I dread the advent of Christmas music starting as early as November first, I don’t even hate Christmas music, there are some songs I genuinely enjoy, but it’s the reminder.

This year, there were Christmas decorations next to the Canada Day (July 1st) decorations.

I get it, it’s the most wonderful time of the year for most people.

For people like me, though (and there are so many survivors of abuse/war) it’s a hard time of year to get through.

Which is okay. It really is.

We can get through as best we can, do what we can manage to do, and it’s really, truly, okay. IT’S ENOUGH.

If we have to avoid stores to avoid seeing the decorations, and not listen to the radio because we feel like we’re going to gag on the xmas carols. That’s okay.

If we can’t bear to go to a holiday dinner, or if we have to duck out early, or hell, if you have to cope by having a glass of wine or three (as long as you aren’t driving) do it.

If you want to eat special chocolate or smoke a little (and it’s legal) do that too.

If you need to curl up in a ball, bury yourself in a book or write your way through the holidays, that’s okay too.

It really is.

Cause you know what?



So did I, and for that, we’re big damned heroes.

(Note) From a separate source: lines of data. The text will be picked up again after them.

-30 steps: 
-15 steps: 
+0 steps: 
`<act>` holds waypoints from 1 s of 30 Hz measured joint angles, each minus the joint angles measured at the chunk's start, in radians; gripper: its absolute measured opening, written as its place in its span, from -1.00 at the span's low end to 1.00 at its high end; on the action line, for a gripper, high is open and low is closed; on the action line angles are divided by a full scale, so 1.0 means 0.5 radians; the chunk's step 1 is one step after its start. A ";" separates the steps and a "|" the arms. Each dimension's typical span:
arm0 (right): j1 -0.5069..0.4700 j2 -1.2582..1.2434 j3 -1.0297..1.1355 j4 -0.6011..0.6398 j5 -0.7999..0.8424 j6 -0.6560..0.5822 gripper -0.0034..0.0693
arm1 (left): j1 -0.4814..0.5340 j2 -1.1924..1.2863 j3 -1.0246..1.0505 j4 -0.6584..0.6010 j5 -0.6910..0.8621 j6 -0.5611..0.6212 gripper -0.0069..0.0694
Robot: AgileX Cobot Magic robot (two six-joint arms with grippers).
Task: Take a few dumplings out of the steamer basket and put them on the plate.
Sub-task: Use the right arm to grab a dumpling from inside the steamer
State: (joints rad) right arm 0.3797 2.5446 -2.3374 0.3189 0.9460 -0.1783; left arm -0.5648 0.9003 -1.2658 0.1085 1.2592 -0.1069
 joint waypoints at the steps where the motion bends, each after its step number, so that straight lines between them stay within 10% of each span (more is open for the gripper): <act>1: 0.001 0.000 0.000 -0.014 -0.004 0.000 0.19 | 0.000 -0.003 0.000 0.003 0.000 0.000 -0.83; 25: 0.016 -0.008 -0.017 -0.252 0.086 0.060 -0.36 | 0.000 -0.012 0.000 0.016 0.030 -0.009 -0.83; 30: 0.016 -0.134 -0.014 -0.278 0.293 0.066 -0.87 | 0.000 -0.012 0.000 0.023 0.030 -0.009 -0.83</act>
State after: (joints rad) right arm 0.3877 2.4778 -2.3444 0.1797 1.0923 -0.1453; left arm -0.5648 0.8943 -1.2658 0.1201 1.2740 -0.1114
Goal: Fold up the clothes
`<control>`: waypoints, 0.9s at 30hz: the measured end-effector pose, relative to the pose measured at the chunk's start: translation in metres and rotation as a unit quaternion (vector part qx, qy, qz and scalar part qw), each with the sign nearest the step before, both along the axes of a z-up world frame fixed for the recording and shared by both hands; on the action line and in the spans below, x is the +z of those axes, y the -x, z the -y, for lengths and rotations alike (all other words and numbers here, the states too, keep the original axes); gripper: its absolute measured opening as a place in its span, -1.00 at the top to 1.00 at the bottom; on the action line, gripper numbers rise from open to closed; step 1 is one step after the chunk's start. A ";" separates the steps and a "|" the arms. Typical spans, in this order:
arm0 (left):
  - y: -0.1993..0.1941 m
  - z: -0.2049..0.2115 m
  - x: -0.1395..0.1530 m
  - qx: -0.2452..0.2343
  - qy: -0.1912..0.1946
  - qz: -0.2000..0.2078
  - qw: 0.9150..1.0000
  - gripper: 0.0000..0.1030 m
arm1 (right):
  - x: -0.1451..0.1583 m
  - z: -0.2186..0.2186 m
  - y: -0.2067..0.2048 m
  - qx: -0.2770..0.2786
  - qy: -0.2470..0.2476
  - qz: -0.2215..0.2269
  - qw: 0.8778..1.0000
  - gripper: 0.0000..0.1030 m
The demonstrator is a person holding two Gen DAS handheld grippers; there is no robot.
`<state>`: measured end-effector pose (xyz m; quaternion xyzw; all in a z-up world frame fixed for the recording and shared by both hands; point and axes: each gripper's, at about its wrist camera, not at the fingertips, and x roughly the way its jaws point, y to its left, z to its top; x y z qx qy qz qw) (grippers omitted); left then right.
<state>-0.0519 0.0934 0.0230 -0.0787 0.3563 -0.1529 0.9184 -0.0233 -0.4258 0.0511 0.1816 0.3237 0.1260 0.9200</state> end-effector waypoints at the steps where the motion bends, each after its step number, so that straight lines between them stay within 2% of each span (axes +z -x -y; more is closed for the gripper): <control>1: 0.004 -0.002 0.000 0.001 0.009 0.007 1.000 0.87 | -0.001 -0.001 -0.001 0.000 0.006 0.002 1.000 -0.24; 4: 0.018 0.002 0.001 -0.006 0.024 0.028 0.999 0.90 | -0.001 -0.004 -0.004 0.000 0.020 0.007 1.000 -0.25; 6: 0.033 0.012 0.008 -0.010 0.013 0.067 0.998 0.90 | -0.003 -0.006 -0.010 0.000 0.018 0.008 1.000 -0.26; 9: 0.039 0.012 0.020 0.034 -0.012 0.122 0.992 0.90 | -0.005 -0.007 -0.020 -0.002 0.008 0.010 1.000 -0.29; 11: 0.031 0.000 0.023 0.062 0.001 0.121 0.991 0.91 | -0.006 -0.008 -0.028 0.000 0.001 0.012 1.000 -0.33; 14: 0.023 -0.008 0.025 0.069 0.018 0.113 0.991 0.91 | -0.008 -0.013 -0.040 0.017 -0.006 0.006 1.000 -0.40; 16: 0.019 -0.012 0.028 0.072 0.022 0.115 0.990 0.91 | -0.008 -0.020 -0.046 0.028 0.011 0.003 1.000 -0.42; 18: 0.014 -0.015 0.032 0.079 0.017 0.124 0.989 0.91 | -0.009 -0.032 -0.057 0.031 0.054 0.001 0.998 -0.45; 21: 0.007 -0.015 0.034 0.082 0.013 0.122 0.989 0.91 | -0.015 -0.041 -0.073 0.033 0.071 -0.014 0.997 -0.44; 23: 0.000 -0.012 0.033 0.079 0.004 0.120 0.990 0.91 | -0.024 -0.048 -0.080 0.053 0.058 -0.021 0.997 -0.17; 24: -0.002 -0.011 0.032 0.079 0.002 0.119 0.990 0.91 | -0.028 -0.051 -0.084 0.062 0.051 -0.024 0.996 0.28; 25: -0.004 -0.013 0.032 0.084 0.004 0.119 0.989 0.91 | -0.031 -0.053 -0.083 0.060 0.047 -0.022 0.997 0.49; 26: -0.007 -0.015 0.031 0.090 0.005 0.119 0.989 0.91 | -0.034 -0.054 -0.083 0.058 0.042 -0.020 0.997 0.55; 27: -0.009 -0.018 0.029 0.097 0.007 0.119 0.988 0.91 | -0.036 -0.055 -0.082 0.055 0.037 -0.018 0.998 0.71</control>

Grab what sharp, bright moments of happiness you can out of this season, cling to them and share them if you can. Even if the only bright moment of happiness you can see is that it’s almost over.

I’d hug every one of you if I could, but know that I hold a spot in my heart for every survivor out there.

We got this.

…and if you’re still going through it. Hang on, survive, reach out for help if you can. There’s a lot of life beyond abuse, much of it heart-wrenchingly gorgeous, and so worth it.